Speaking of excess, today I bought some burdock root. I have what amounts to eight feet of it, because I watch too much Iron Chef and am never smart enough to know when I’m outmatched by an ingredient. I’ll show it to you tomorrow – it’s a little ridiculous, and was a pain to carry home on the bus. I think I am going to pickle the stuff.

Have you any good ideas for burdock root? A Google search turned up very little information – apparently all of Japan is confused by the stuff, and only has one recipe for something called Burdock Kinpira, and since it’s been done to death, I’d like to try a new approach. If you’ve tried it and have some good ideas, let me know. I’m hoping tomorrow will be a thinking day, and that I will have my wits about me. Wish me luck.

Lazy Sunday muffins.

Yesterday was non-stop, and I had a bijillion things to do and I was exhausted at the end of it, so much so that I decided it would be appropriate to change into footie pajamas mid dinner party, and then went to bed early, while all the guests were still here. As of right now, I am still in the footie pajamas, on the couch. It. Is. Awesome.

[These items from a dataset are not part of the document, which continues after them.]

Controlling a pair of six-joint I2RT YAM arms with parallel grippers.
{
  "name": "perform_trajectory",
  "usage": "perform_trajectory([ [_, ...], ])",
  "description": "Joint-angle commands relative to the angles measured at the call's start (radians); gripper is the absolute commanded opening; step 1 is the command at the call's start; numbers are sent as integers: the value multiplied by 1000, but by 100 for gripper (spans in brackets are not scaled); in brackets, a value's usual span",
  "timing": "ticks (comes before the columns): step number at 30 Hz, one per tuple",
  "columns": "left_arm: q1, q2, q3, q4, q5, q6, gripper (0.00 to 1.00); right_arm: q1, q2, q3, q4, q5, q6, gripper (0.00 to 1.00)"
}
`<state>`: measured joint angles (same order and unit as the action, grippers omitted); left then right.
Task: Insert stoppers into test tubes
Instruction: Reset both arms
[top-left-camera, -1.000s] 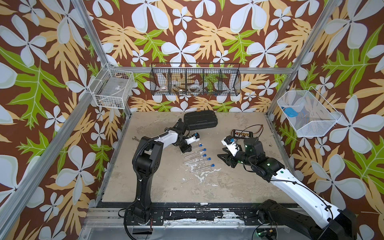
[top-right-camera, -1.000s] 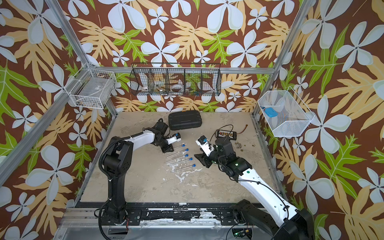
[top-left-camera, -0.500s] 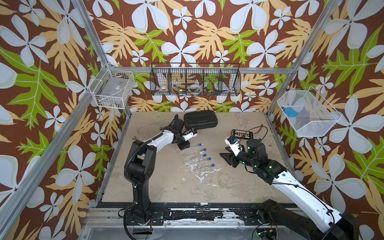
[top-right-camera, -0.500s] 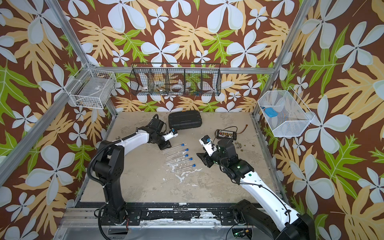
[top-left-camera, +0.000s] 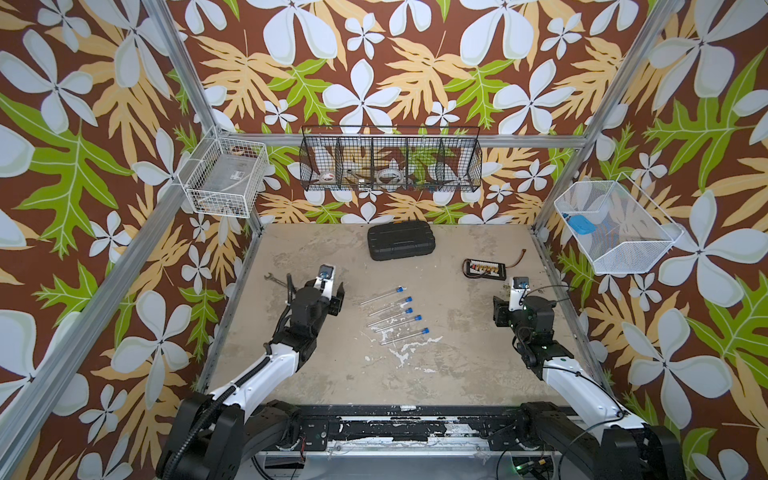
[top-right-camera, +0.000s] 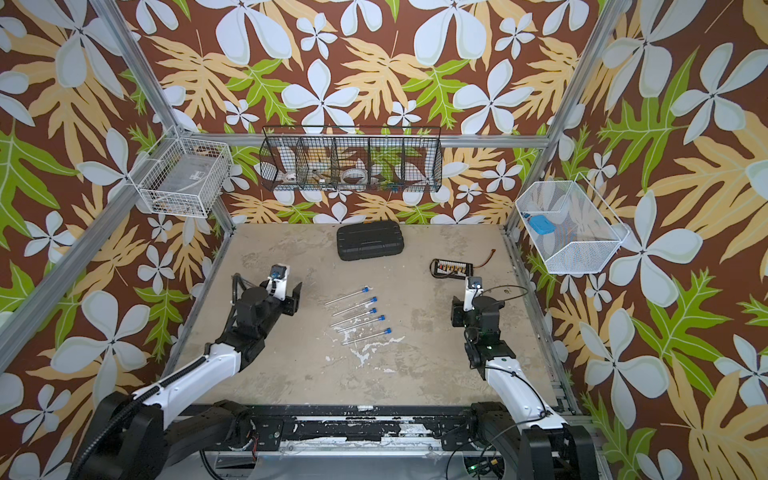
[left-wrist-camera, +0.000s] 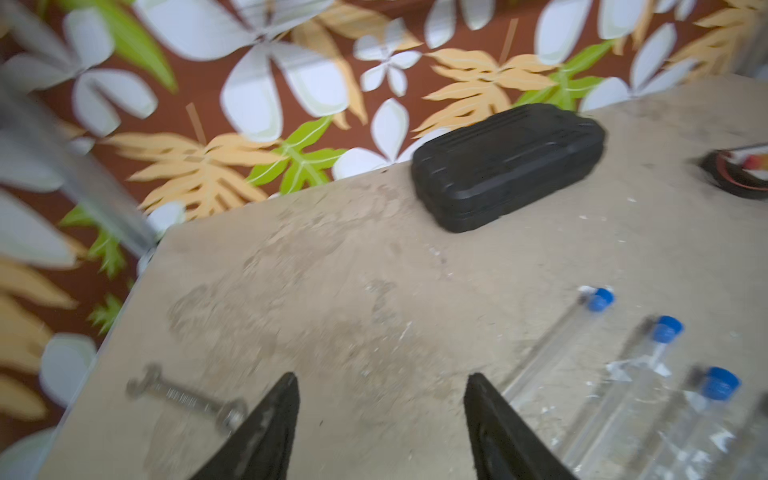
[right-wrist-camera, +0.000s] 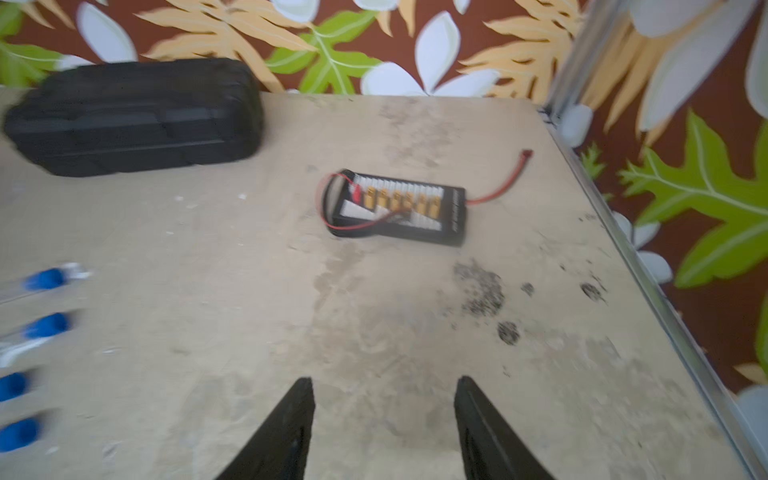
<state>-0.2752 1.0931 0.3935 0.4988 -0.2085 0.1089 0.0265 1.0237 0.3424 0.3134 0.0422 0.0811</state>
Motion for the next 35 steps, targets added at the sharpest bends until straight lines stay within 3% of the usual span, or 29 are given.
perform_trajectory([
  [1,46,-31,-140,243,-139,-135,100,-9,62,-71,299,187,20,55],
  [7,82,85,-295,604,-203,-118,100,-10,216,-151,654,145,-34,56],
  [13,166,262,-288,800,-97,-157,99,-28,441,-134,881,12,-62,56],
  [17,168,368,-300,936,-12,-118,100,-30,458,-143,918,-13,-75,62],
  [19,168,343,-292,873,10,-114,99,-27,449,-137,893,-6,-75,100],
  [22,169,360,-323,963,25,-106,100,-27,448,-139,898,-2,-78,100],
  [32,168,361,-301,922,-12,-118,100,-14,465,-113,862,10,-86,100],
  [35,168,364,-275,875,-77,-145,100,-13,462,-116,867,11,-84,100],
])
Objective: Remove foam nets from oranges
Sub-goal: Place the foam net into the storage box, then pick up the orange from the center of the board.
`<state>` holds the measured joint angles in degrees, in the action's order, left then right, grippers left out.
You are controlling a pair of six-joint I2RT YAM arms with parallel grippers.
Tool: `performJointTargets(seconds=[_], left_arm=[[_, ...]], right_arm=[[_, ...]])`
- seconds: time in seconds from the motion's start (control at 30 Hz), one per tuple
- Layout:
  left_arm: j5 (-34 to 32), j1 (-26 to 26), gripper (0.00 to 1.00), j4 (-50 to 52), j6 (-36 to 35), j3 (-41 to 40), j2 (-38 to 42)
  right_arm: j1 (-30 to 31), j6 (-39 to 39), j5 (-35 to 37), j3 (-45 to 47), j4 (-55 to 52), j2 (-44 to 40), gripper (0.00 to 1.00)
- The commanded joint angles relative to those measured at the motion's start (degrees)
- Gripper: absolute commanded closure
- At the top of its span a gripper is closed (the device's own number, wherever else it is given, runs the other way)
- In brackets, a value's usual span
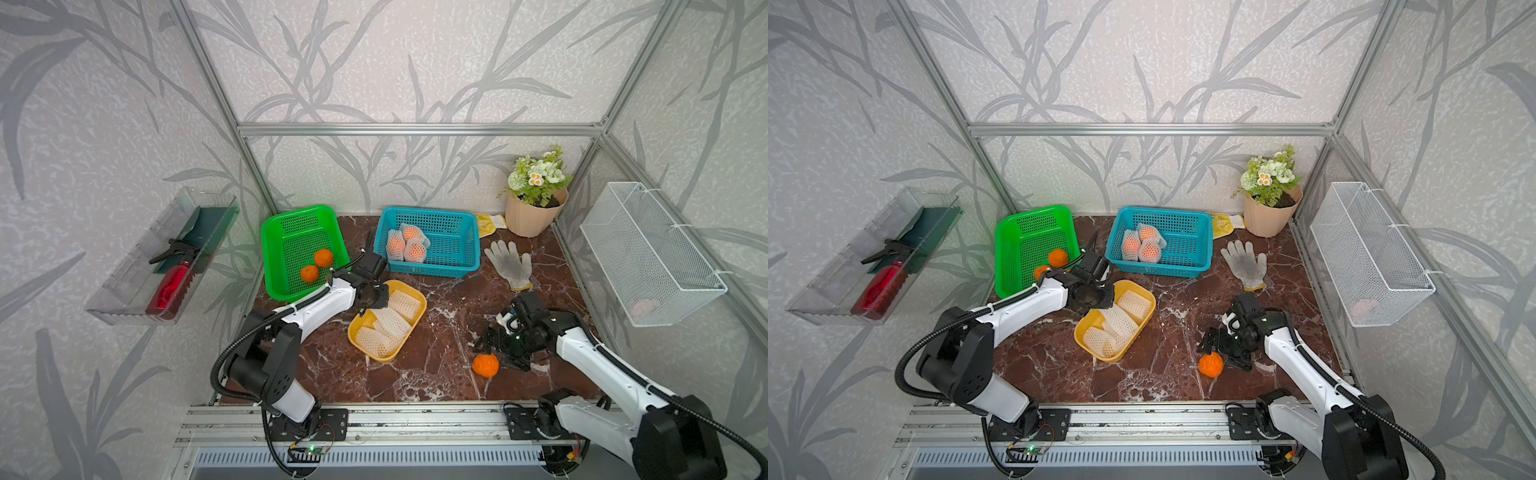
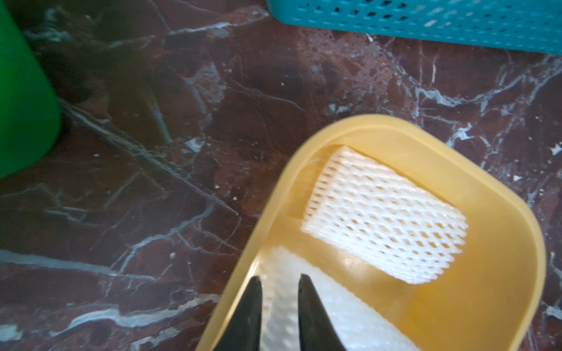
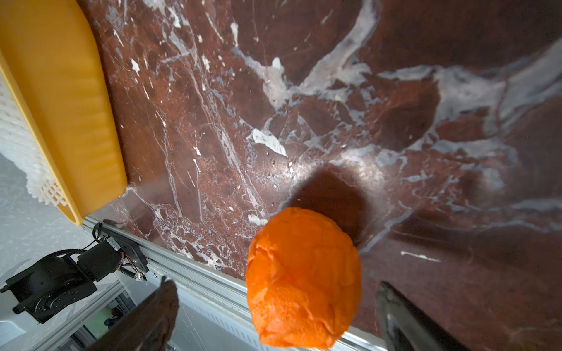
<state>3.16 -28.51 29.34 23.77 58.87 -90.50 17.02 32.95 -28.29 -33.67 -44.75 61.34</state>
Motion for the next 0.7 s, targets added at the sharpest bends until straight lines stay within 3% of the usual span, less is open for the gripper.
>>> performJointTargets(seconds=[0.0,0.1,0.17,0.43,0.57,0.67], left_arm=[[2.1,-1.6,0.47,0.0,1.0,0.5,2.1],[1.1,-1.8,0.35,2.3,2.4,3.2,6.1],[-0.1,-1.8,0.15,4.1,3.1,5.3,9.0],[-4.7,-1.9,0.11,7.3,1.6,11.2,18.3],[-0.7,-1.9,0.1,4.3,-2.0,11.1,23.7],[4.4,-2.0,0.06,-0.7,-5.9,8.3,28.7]], right_arm=[[0.8,0.9,0.9,0.9,1.0,-0.7,0.0],[1.6,2.0,1.1,1.6,2.7,-0.3,0.0],[2.8,2.5,1.4,1.7,3.4,0.3,0.0],[5.7,3.1,4.7,2.5,4.2,4.5,0.02],[6.3,3.2,5.1,3.3,6.0,6.4,0.08],[6.4,3.2,4.8,3.0,6.8,7.0,0.19]])
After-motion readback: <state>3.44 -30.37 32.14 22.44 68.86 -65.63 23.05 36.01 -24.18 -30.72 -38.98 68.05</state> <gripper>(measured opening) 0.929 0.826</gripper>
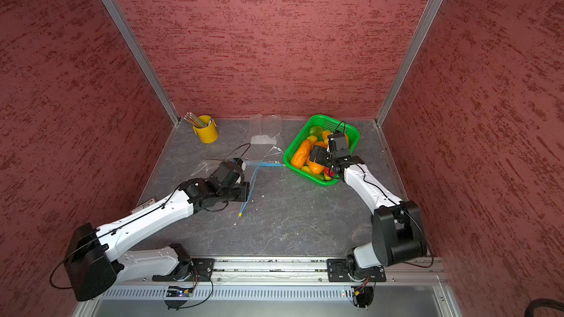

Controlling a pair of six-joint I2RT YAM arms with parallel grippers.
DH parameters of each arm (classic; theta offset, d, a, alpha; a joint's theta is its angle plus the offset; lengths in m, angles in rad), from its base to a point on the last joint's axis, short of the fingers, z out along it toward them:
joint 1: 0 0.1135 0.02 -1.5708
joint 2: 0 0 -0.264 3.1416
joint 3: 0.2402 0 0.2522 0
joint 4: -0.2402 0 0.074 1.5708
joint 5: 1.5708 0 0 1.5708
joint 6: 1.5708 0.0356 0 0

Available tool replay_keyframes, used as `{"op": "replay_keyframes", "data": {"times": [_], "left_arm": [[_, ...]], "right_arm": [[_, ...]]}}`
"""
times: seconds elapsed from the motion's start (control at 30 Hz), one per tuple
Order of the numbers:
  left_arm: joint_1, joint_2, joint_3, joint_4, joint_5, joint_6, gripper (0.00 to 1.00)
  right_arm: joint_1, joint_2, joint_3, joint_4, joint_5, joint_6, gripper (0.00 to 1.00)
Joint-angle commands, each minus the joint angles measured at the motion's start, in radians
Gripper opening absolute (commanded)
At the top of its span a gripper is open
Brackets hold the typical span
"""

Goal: Place the mango in a zip-top bag and seal the zipper
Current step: Pick up the mango from the basket.

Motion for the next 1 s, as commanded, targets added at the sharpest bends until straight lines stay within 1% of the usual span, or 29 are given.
{"op": "replay_keyframes", "data": {"times": [0.0,0.13,0.2,0.37,0.47,0.57,0.67,0.73,0.83,0.87,0.9,0.97], "left_arm": [[-0.014,0.002,0.112,-0.097,-0.067,0.089,0.0],[-0.012,0.045,0.182,-0.131,-0.099,0.154,0.0],[-0.006,0.059,0.183,-0.135,-0.107,0.148,0.0],[0.02,0.045,0.153,-0.067,-0.072,0.106,0.0],[0.038,0.029,0.127,-0.005,-0.025,0.073,0.0],[0.049,0.008,0.083,0.071,0.024,0.03,0.0],[0.064,-0.004,0.037,0.137,0.073,-0.005,0.0],[0.071,-0.004,0.017,0.161,0.092,-0.015,0.0],[0.076,-0.001,0.007,0.171,0.1,-0.019,0.0],[0.078,-0.001,0.006,0.173,0.102,-0.019,0.0],[0.079,-0.002,0.004,0.179,0.104,-0.019,0.0],[0.078,-0.005,-0.001,0.2,0.106,-0.018,0.0]], "right_arm": [[0.006,0.075,0.076,-0.075,0.055,-0.035,0.96],[0.015,0.173,0.143,-0.126,0.051,-0.049,0.96],[0.027,0.192,0.14,-0.129,0.057,-0.055,0.95],[0.034,0.238,0.098,-0.122,0.086,-0.049,0.9],[0.034,0.264,0.088,-0.107,0.076,-0.046,0.82],[0.034,0.257,0.096,-0.097,0.076,-0.052,0.7],[0.034,0.2,0.104,-0.08,0.064,-0.058,0.53],[0.034,0.123,0.099,-0.053,0.052,-0.062,0.42],[0.037,-0.021,0.069,0.009,0.016,-0.068,0.32],[0.045,-0.071,0.057,0.037,0.012,-0.064,0.27],[0.064,-0.121,0.047,0.061,0.02,-0.057,0.23],[0.13,-0.189,0.033,0.1,-0.004,-0.063,0.22]]}}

I got up briefly, because breakfast is important and I like baked goods. You know, something you can eat while you sit on your ass in front of the TV? That’s all I wanted, and so: Muffins. Lemony coconut muffins – little breakfasty bites – perfect for a pleasantly aimless Sunday morning.

Lemony coconut muffins

  • 1/2 cup butter (at room temperature)
  • 1 cup granulated sugar
  • 2 eggs
  • 1/2 cup coconut milk
  • 1 lemon (1/2 tsp. lemon zest, juice of whole lemon)
  • 1/2 tsp. vanilla
  • 1 1/2 cups all-purpose flour
  • 1 tsp. baking powder
  • 1/4 tsp. salt
  • 1/2 cup toasted unsweetened coconut

Preheat oven to 375°F.

In a large bowl, cream together the butter and the sugar until light and fluffy. Drop in eggs, one at a time, beating thoroughly after each egg. Add coconut milk, lemon zest and juice, and continue beating until batter is smooth.

Sift the flour, baking powder, and salt into the mix. Add in coconut as well. Fold the dry ingredients into the batter until just moistened.

Fill a muffin pan with 12 muffin liners, and then divide the batter between the 12 cups. Bake for 20 to 25 minutes, or until a toothpick inserted into the centre of one comes out clean. Muffins should be yellow and lightly golden.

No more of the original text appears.